Friday, January 9, 2009

Art, Fanboys, and the Force

It has been some time since I have thought about the old "video games as art debate," but this week, a thought provoking post has reinvigorated my interest in the subject. I am of the mind that video games are art, but I am often troubled when I attempt to amass evidence to support this feeling. Breaking a game down into its most granular details can be useful, but when I do it, I end up with a list of why I like the game, rather than why I think it is art.

Perhaps the best evidence that video games are art can be found in a phenomenon most of the gaming community scorns: Here, I speak of fanboys.

Fanboys (forgive the exclusively masculine form, as I know from experience "fanboys" are of all gender constructs) are many things, but at their core, I agree with the Wikipedia entry that describes them as "devoted to a single subject in an emotional or fanatical manner." This emotion and fanaticism is often destructive, but what initially creates these feelings?

Justin Keverne recently grappled with the issue of fanboyism, saying:

"I want to scream it from the rooftops because I believe in the power of this medium and honestly think that if I can get somebody else to have the same experience I had with this game, and others then they’ll understand it too. I cannot always accurately describe it is about a particular game that had such an affect on me, and the excitement I feel at having witnessed that moment of potentiality can make such critical thought even harder. I can explain the circumstances of the event and what I felt but even that not always enough.
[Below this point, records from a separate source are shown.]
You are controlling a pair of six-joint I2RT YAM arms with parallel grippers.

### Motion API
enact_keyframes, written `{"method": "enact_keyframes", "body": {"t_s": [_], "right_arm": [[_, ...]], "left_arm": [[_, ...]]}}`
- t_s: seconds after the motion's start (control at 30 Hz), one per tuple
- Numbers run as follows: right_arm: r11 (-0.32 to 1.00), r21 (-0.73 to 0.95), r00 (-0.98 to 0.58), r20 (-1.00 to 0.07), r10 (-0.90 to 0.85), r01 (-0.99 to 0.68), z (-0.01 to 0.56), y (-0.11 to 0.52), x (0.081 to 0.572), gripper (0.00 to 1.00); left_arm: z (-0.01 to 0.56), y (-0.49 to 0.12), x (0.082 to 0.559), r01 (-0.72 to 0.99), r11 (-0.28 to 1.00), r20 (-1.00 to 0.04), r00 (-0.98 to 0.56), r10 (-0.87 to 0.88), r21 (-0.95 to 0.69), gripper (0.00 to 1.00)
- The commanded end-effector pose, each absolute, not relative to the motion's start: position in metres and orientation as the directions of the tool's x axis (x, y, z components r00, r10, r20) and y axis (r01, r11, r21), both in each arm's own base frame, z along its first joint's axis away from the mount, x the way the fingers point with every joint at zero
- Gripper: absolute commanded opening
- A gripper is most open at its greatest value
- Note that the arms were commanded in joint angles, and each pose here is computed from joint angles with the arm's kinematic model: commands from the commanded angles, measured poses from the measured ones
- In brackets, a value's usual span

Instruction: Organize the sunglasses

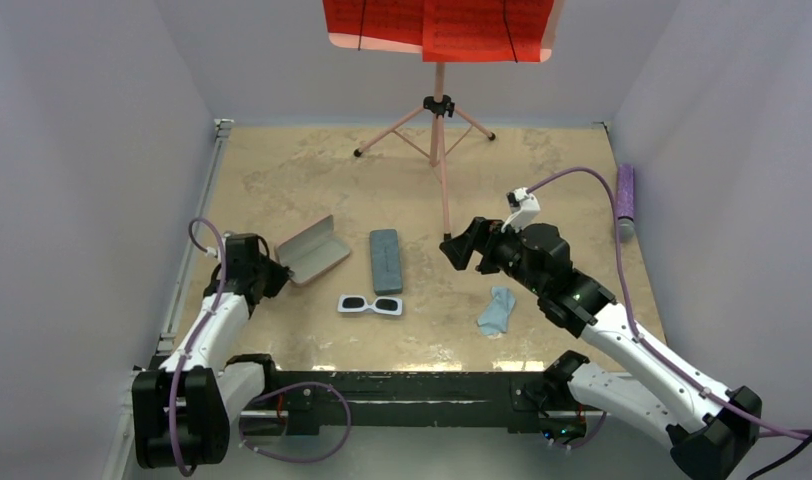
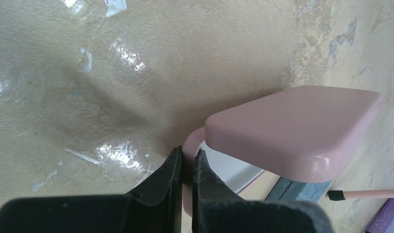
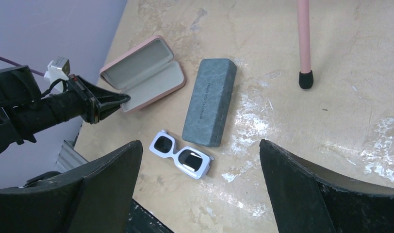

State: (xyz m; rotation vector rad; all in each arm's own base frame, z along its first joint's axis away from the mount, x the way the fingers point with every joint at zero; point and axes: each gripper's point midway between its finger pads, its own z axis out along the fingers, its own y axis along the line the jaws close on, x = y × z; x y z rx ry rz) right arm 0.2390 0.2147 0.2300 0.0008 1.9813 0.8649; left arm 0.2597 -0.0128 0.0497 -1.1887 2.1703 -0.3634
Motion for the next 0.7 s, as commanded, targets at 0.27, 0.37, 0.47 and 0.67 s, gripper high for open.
{"method": "enact_keyframes", "body": {"t_s": [0.27,0.37,0.47,0.67], "right_arm": [[0.814,0.566,-0.540,-0.730,0.419,-0.133,0.209,0.187,0.251,0.95],[0.807,0.574,-0.529,-0.731,0.431,-0.136,0.211,0.186,0.250,0.95],[0.802,0.582,-0.516,-0.733,0.443,-0.139,0.214,0.184,0.250,0.95],[0.806,0.585,-0.510,-0.723,0.465,-0.094,0.212,0.175,0.248,0.96]], "left_arm": [[0.026,-0.007,0.248,-0.751,0.459,-0.339,-0.326,-0.883,-0.475,0.18],[0.025,-0.007,0.247,-0.750,0.461,-0.337,-0.329,-0.882,-0.474,0.37],[0.024,-0.007,0.245,-0.749,0.468,-0.339,-0.337,-0.878,-0.469,0.43],[0.025,-0.011,0.243,-0.745,0.472,-0.322,-0.352,-0.879,-0.472,0.52]]}}
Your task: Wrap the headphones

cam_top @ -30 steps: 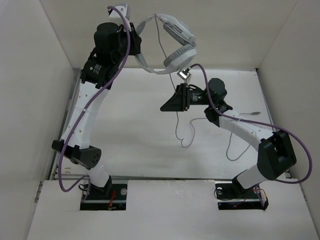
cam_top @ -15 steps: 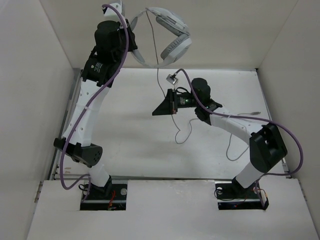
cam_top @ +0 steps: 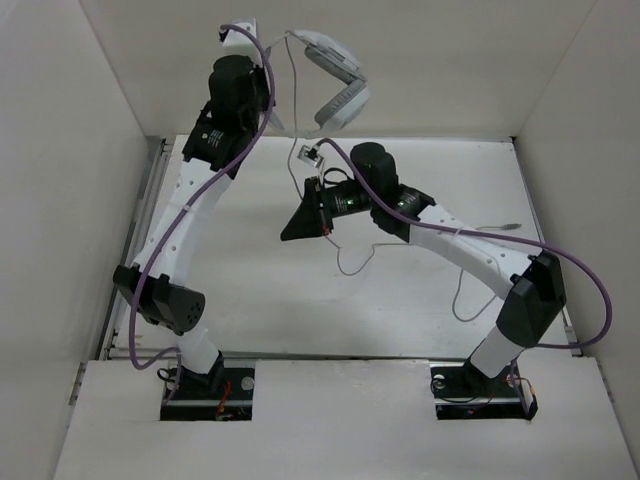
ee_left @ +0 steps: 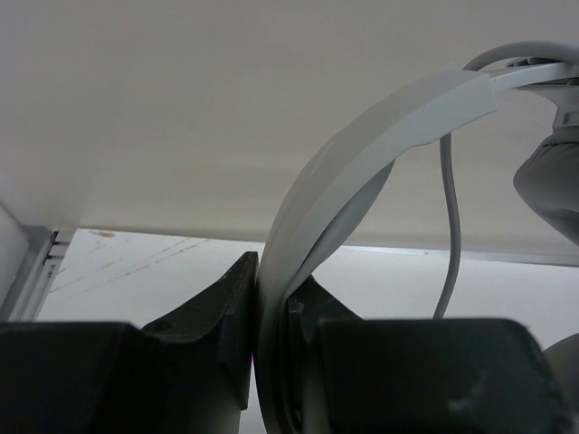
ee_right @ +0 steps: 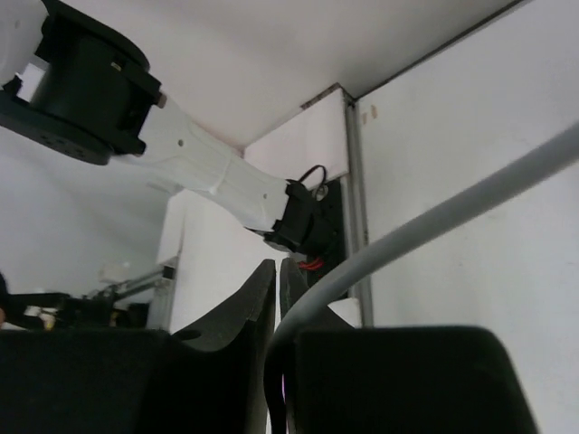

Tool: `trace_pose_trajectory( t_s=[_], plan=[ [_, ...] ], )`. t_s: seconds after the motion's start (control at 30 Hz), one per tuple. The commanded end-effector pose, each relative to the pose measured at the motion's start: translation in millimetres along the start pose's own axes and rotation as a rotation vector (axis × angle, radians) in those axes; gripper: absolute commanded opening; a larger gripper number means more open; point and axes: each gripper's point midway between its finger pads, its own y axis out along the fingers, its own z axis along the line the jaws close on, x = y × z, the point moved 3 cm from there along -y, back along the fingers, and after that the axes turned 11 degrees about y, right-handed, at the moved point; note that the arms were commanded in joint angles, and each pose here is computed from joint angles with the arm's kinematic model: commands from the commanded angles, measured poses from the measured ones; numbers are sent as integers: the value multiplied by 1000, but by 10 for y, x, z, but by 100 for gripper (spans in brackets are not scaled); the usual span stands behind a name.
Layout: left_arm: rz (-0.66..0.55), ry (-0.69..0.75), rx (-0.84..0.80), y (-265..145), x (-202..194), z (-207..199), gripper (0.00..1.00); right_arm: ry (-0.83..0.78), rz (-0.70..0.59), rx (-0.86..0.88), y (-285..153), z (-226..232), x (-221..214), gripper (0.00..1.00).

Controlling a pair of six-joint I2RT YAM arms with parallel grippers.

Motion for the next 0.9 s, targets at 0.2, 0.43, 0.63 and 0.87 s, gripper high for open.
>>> trace_pose_trajectory(
  t_s=[0.2, 0.43, 0.63, 0.87],
  plan=[
    [-12, 103, 122, 118, -354, 248, 0, -450, 52, -387, -487, -80, 172, 16],
    [81, 179, 4, -102, -745, -69, 0, -816, 59, -860, -1074, -403, 731, 8],
    [180, 251, -170, -347, -1059, -454, 0, -1188, 53, -1262, -1503, -398, 1272, 5],
    [239, 256, -332, -534, -1176, -649, 0, -1488, 52, -1585, -1845, -428, 1678, 6]
  ],
)
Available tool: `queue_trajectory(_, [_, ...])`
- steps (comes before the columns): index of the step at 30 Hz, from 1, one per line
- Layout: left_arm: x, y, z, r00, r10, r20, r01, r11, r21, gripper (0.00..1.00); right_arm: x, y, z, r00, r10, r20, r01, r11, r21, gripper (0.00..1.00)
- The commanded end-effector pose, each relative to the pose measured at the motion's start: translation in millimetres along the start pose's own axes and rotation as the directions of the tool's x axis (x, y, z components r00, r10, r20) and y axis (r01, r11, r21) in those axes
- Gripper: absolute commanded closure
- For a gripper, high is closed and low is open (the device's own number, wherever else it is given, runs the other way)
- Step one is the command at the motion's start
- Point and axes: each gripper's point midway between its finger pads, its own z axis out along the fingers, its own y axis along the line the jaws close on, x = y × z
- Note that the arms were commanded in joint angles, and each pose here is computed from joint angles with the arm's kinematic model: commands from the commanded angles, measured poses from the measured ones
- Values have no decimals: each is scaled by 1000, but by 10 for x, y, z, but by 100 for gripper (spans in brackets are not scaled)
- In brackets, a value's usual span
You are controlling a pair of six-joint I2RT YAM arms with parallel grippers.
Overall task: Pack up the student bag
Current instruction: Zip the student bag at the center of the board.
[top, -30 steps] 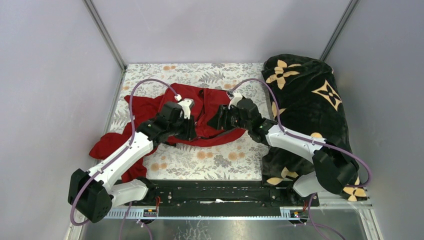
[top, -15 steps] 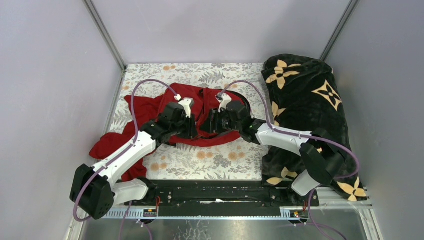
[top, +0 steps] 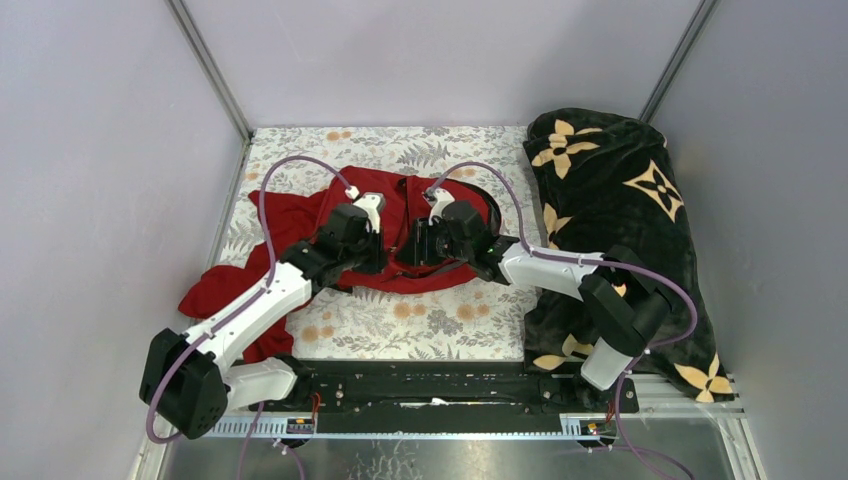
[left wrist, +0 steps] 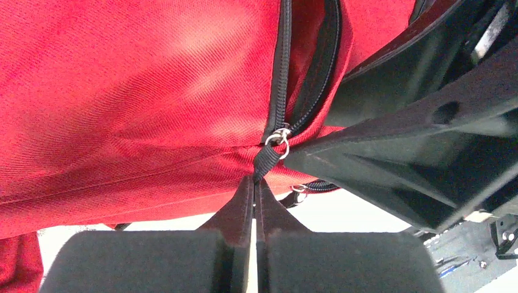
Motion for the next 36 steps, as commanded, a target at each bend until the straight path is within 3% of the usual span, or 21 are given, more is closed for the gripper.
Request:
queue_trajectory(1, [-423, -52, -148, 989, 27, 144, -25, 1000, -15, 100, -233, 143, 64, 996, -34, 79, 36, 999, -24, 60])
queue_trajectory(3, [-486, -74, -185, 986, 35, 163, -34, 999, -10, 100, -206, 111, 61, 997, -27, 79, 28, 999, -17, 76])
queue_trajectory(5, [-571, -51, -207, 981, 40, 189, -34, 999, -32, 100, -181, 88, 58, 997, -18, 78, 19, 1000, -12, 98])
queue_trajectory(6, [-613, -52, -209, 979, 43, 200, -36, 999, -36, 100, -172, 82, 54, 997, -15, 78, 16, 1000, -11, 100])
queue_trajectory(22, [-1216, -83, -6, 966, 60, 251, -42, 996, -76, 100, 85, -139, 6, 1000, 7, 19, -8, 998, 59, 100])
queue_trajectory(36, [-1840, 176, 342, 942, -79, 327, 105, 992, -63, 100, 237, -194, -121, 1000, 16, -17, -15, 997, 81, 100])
I get frustrated and angry at my inability to make other people understand, I get emotional, irrational. I rant, I snap, I resort to childish insults. You don’t understand and I can’t make you, and that’s painful."

This passage impressed me: I have never read a clearer explanation of how games make me feel. Justin portrays fanboys in a sympathetic light: they are people who have been affected by something wonderful, but this "something" cannot be truly explained or shared.

Art is meant to provoke the part of us that eschews logic, the part of us that cannot be rationally explained. We may speak with stoicism of meter in poetry, of color in paintings, of measures in music, and of level design in games, but these are processed reactions. We analyze these things because we find them interesting, and we find them interesting because they elicit in us uncontrollable responses. It is a cruel joke that two people can play the identical game and have completely opposite reactions. Trying to explain how and why games affect us is often a journey into absurdity.

Despite (or perhaps because) of this absurdity, it is a journey worth taking. In harnessing the emotional reactions games provoke, we may use them as introspective tools. Rational analysis empowers us with knowledge just as irrational emotion empowers us with feeling.

The trick is keeping our perspective on this journey. It is no accident that Jorge and I made the site's mantra "Serious, but not humorless, analysis of video games and culture." Without seeing the humor in the absurd task of trying to describe how art works, we would go mad and spiral into the dark side fanboyism. Fanboyism is not so much a choice as it is a force.

Thinking of it in terms of the Force actually may not be a bad way to think about it. Fanboyism is the essence that draws us to games; it compels our interest in something that is both mysterious and comforting. It can be abused, and indulging in it without restraint may warp our minds, turning us into dark shadows of our former selves. However, using feelings of fanboyism as the starting point for reflection and understanding liberates us by teaching us about ourselves, and then about all of humanity.

And what is the origin of this force? It is art. What other type of human creativity could inspire such irrational reactions? It may sound preposterous, even heretical, but art breeds fanboys.

Certainly a strange concept I will admit, but I think it makes at least as much sense as that midi-chlorian bullshit.